Ich möchte das noch mal genauer fassen: In Ihrem jüngsten Roman »Jage zwei Tiger« schildern Sie Entfremdungserfahrungen, die sich in extremer Disharmonie zwischen den Generationen ausdrücken. Die Grundkonstellation von »Musik« — dieser Generationenkonflikt, älterer Mann liebt seine jüngere Schülerin und stürzt sie ins Unglück — scheint mir doch in enger Nachbarschaft zu Ihrem Roman angesiedelt zu sein.

 

 

Es geht nicht um einen Generationenkonflikt. Die Liebe in »Musik« ist für die Liebenden selbst absolut plausibel. Die nehmen sich gegenseitig ernst — da existiert gerade keine Grenze zwischen den Generationen. Die Grenze liegt in den Subjekten selbst.

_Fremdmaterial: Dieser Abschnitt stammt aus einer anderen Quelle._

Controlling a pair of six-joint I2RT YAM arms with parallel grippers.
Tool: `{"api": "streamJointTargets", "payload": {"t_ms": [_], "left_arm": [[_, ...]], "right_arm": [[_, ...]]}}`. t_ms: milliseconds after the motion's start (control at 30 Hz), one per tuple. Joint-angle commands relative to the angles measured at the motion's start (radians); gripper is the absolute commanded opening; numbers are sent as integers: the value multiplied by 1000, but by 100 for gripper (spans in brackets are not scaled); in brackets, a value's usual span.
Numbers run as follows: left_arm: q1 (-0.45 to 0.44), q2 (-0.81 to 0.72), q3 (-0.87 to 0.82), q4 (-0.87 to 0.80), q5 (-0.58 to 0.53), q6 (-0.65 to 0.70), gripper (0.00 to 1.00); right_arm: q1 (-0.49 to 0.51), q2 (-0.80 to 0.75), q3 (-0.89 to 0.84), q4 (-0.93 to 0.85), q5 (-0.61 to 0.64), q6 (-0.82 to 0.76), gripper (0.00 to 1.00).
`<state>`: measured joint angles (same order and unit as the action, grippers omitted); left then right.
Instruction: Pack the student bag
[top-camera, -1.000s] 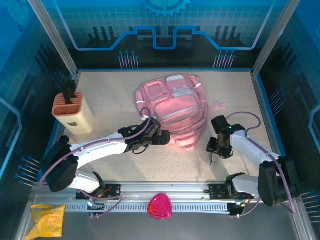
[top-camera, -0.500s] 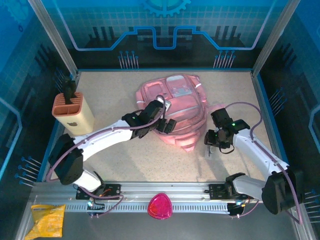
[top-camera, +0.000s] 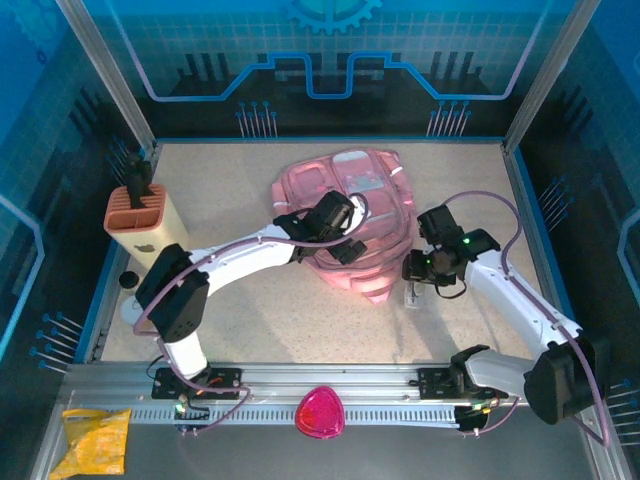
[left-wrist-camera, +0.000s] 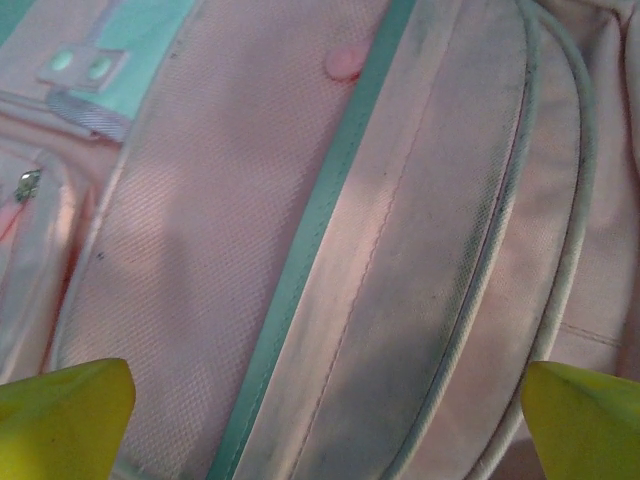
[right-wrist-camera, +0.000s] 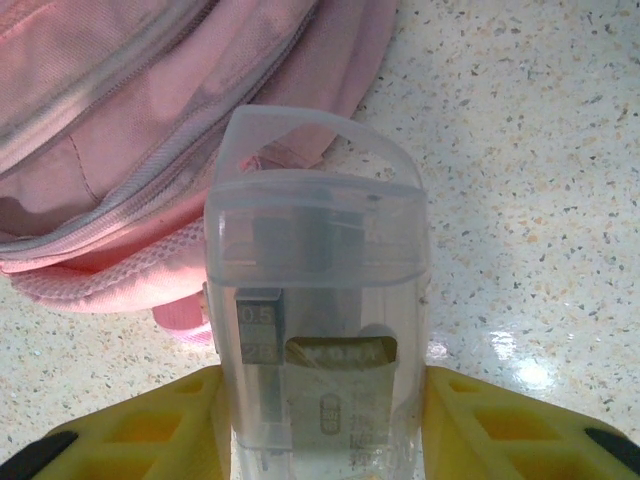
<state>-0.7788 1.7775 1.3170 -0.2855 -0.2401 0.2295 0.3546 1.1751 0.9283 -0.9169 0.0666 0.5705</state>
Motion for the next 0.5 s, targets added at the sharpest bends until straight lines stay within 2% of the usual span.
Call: {"api": "streamJointTargets", "payload": {"t_ms": [0, 100, 233, 333, 467], "left_arm": [[2, 53, 40, 45, -7, 81, 99], [3, 103, 83, 30, -17, 120, 99], [14, 156, 127, 48, -125, 148, 95], [29, 136, 143, 52, -89, 123, 88], [54, 131, 182, 39, -96, 99, 75]], "right_arm": [[12, 10, 38, -7, -4, -17, 48], [12, 18, 51, -1, -4, -17, 48], [12, 20, 52, 10, -5, -15, 48], [15, 25, 45, 22, 0, -10, 47], [18, 49, 58, 36, -15, -12, 47]]}}
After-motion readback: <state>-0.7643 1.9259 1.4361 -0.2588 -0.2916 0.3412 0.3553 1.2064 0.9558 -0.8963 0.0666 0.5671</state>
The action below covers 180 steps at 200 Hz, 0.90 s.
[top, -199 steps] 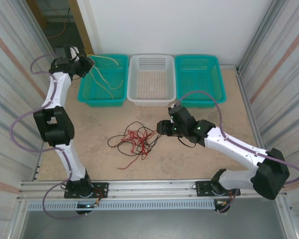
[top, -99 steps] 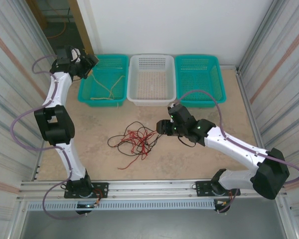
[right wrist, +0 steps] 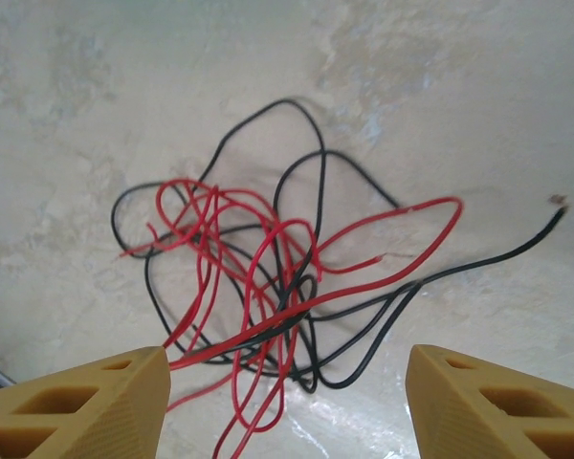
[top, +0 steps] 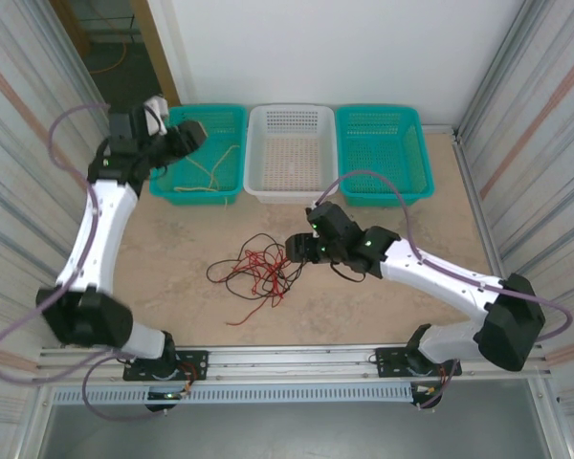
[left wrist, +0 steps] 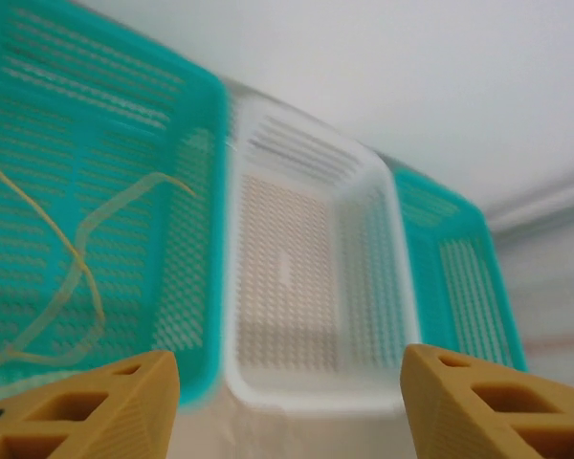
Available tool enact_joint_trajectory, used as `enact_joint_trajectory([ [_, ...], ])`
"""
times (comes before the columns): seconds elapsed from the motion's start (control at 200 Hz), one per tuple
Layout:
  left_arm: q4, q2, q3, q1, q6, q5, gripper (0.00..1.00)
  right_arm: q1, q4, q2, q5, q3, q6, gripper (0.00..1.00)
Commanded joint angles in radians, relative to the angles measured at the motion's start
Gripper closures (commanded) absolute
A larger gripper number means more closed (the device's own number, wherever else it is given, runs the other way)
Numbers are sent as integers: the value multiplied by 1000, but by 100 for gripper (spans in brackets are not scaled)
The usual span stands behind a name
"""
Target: Untangle the cables
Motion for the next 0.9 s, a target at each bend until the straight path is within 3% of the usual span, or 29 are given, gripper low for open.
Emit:
enact_joint_trajectory([
  [0.0,8,-150,-221,-87,85,23,37,50,-66,43,37,54,-7,34],
  [0.236,-18,-388,-592,-312,50,-14,36,55,-77,102,69,47,96,35],
  [0.391,127,-441,-768,-416,-45,76,34,42,-70,145,68,62,131,37],
  [0.501,188,-425,-788,-510,-30,52,33,-8,-82,164,63,61,164,39],
  [0.661,188,-279,-722,-588,60,8,35,-94,-24,158,-17,29,141,39],
  [0.752,188,-167,-667,-600,97,-2,41,-122,-18,165,-45,40,107,39],
  [0.897,153,-36,-571,-617,168,-14,69,-164,-22,173,-68,52,79,39],
])
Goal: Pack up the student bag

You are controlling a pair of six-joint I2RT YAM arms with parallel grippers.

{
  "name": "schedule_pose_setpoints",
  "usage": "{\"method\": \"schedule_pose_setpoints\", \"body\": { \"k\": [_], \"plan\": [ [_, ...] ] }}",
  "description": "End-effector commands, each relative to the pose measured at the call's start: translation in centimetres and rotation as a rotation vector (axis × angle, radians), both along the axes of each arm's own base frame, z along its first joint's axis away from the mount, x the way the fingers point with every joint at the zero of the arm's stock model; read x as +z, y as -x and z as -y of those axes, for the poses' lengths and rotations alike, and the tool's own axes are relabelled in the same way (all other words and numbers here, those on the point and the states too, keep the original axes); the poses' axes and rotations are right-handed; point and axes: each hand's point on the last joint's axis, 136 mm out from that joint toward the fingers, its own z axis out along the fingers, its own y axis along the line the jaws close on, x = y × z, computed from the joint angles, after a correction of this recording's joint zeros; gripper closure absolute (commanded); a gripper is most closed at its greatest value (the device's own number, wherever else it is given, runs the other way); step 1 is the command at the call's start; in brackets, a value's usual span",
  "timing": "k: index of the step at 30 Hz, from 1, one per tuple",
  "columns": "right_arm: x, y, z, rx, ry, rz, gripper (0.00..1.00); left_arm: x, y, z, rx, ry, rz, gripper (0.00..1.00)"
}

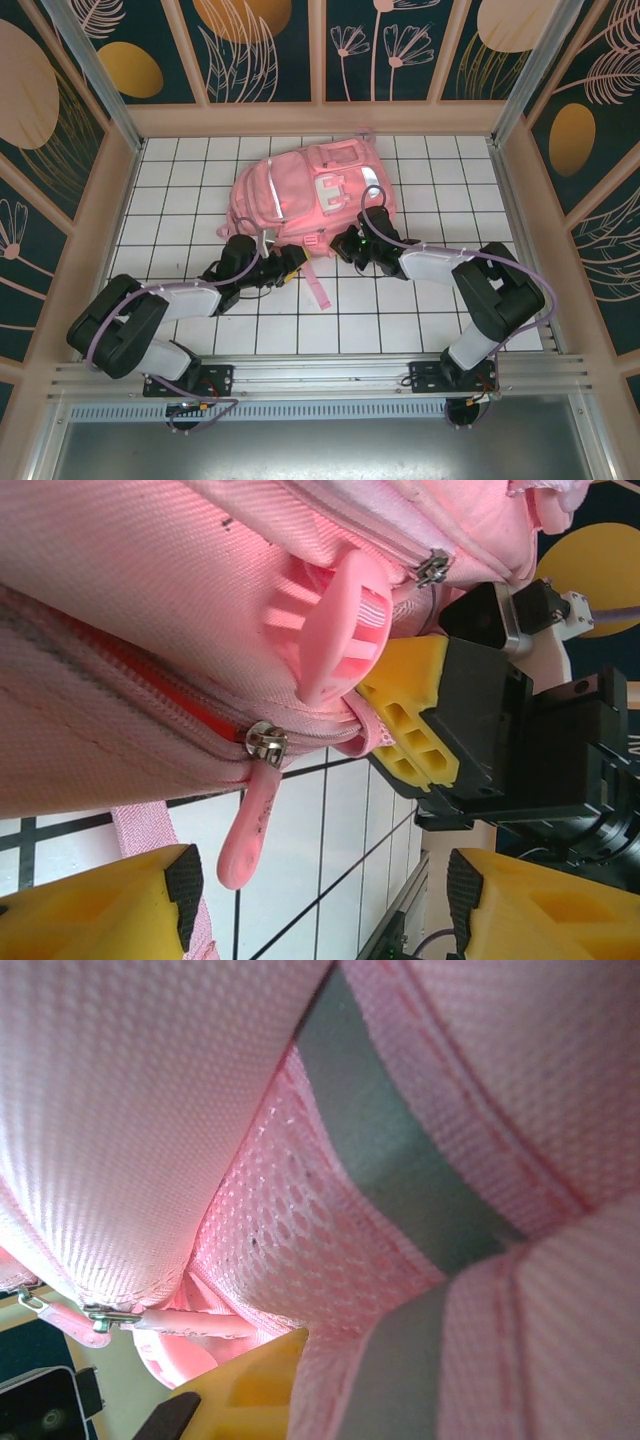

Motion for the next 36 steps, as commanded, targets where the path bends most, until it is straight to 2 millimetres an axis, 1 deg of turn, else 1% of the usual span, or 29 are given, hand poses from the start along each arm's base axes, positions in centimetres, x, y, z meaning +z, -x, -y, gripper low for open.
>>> {"method": "schedule_pose_setpoints", "body": {
  "k": [1,8,16,24,30,36],
  "plan": [
    [2.0,0.1,-2.2,0.069,-0.089,0.02,1.0,0.3,-0.2,0.3,-0.009,0.027,0.006,0.33],
    [1.9,0.1,-2.5,0.075,-0.093,0.016,1.0,1.0,-0.7,0.7,-0.009,0.046,0.025,0.37],
    [2.0,0.1,-2.6,0.077,-0.099,0.014,1.0,0.3,-0.8,0.9,0.006,0.099,-0.011,0.38],
    [1.6,0.2,-2.7,0.078,-0.102,0.006,1.0,0.7,-0.8,0.7,0.028,0.153,-0.012,0.46],
    [1.7,0.2,-2.9,0.081,-0.102,0.009,1.0,0.1,-0.7,0.5,0.045,0.155,-0.031,0.57],
    [1.7,0.4,-3.0,0.082,-0.101,0.007,1.0,-0.5,-0.8,0.6,0.048,0.156,-0.049,0.62]
  ]
}}
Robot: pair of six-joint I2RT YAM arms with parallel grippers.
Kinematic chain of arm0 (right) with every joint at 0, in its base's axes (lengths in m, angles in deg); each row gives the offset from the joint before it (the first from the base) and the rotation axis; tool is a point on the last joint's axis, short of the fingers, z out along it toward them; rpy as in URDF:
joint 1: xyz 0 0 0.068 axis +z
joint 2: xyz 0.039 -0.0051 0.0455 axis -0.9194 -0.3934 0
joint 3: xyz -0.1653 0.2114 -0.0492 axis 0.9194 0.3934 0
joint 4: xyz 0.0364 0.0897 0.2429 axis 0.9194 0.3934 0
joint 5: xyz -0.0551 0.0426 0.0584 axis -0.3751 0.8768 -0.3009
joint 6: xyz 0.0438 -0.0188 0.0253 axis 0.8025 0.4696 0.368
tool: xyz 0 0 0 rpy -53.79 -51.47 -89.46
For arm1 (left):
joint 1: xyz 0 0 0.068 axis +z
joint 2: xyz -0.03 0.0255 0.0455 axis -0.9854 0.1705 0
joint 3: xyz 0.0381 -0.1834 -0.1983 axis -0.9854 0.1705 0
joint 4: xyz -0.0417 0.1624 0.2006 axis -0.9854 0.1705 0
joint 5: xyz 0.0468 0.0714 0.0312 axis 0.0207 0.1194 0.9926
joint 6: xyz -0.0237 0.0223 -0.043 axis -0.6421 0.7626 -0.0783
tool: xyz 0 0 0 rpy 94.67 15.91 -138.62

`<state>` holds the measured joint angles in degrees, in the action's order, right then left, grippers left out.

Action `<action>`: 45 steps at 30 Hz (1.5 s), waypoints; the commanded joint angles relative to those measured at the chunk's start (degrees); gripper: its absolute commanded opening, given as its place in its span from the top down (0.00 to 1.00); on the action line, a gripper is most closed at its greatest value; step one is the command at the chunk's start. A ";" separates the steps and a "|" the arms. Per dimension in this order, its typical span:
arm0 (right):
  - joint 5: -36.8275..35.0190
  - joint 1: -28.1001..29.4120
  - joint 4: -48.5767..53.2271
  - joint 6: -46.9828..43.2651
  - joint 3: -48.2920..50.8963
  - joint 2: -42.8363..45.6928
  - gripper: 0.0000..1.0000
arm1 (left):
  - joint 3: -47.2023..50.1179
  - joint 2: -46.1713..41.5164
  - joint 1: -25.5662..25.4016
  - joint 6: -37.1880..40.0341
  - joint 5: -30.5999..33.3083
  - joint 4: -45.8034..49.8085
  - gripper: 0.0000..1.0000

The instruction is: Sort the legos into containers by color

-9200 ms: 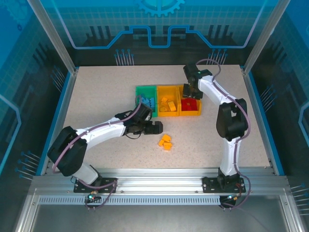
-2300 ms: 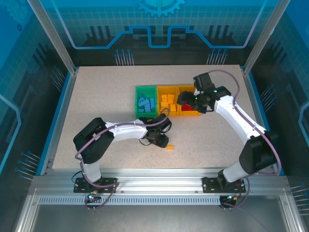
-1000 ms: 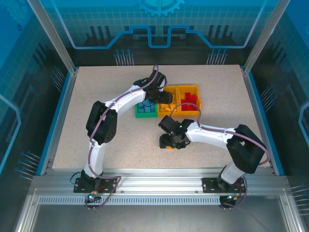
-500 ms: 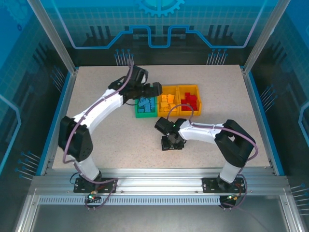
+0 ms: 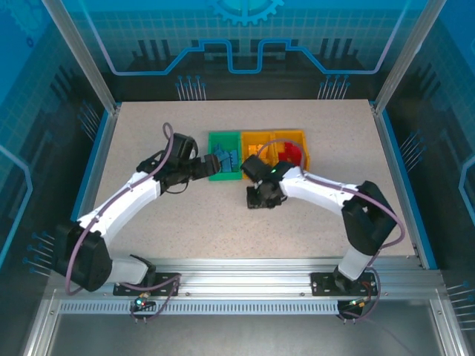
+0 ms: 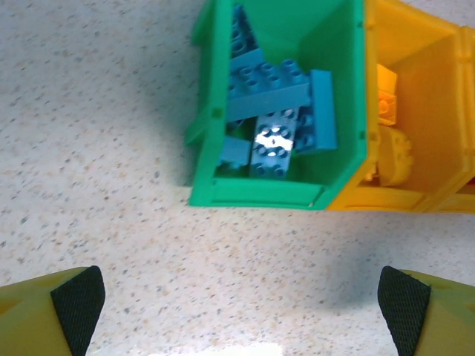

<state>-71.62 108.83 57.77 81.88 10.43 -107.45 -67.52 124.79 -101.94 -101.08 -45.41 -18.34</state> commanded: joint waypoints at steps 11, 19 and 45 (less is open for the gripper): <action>4.84 -14.56 4.17 -11.75 -26.91 -15.05 0.67 | 11.24 -6.81 0.84 -2.33 2.76 -1.13 0.01; 4.07 -17.05 8.29 -9.35 -41.13 -26.79 0.66 | 11.84 -7.18 0.97 -1.88 4.07 -0.21 0.01; -23.24 -21.85 -29.50 -41.03 7.53 15.78 0.00 | 17.84 -12.13 1.88 8.54 30.02 -5.54 0.01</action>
<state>-85.43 90.89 44.90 52.70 6.93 -95.73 -52.33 115.17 -100.96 -98.85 -24.82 -19.47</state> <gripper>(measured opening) 0.999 0.990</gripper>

Das ist auch in »Jage zwei Tiger« so — die Grenze zwischen den Generationen, zwischen Erwachsenen und Teenagern wird aufgehoben, nicht verstärkt.

 

 

Aber der Roman ist doch von einer kognitiven Dissonanz durchzogen: Allzu häufig bleiben die Eltern gegenüber ihren Kindern sprachlos, weil sie selber darin verstrickt sind, die Zumutungen ihrer Welt auszuhalten, was die Kinder als asozial ihnen gegenüber erleben.

 

 

Im Roman kommt es immer wieder zu Momenten, wo diese Lücke übersprungen wird und die Sprachlosigkeit schlagartig vorbei ist. Das Buch thematisiert eine Verzweiflung mit der Welt — oder über die Welt –, die nicht aufhört, nur weil man zwanzig Jahre älter ist. Wenn man sich eingesteht, dass man im Alter eigentlich nicht abgeklärter, ruhiger, distanzierter wird, sondern dass die Verzweiflung bleibt, wird man erst mal unsicherer und muss darüber reden — und dann gelangt man zu einer Aufrichtigkeit. In »Jage zwei Tiger« ist jeder anders verzweifelt, und jede Form der Verzweiflung ist gleichwertig. Die Protagonisten halten sich aber die Verzweiflung nicht gegenseitig vom Leib, sondern versuchen voreinander eine Ebene zu schaffen, gemeinsam mit ihr umzugehen.

 

 

Haben Sie an »Musik« und »Jage zwei Tiger« parallel gearbeitet?

 

 

In der Vorbereitungsphase zu Projekten arbeite ich meistens parallel, in der konkreten Arbeit dann nicht mehr. Aber es ist für mich immer gut, mehrere Projekte zu starten — komme ich mit einem nicht voran, mache ich mit dem nächsten weiter und wieder zurück, typischer Fall von Prokrastination. In der Arbeitsweise gibt es natürlich eine Parallele: Wenn ich mit meinem Hund in den Schreibpausen rausgehe, dann höre ich Musik, aufgedreht bis zum Anschlag, immer dieselben der Situation entsprechenden Songs, die verdichten sich zu einer bestimmten Stimmung, die ich brauche, um weiter zu schreiben. Mein Bezug zur Musik ist essentiell, aber nicht rhythmisch, sondern atmosphärisch und inhaltlich. Von der Musik übernehme ich den Gestus, den ich dann in Sprache übersetze.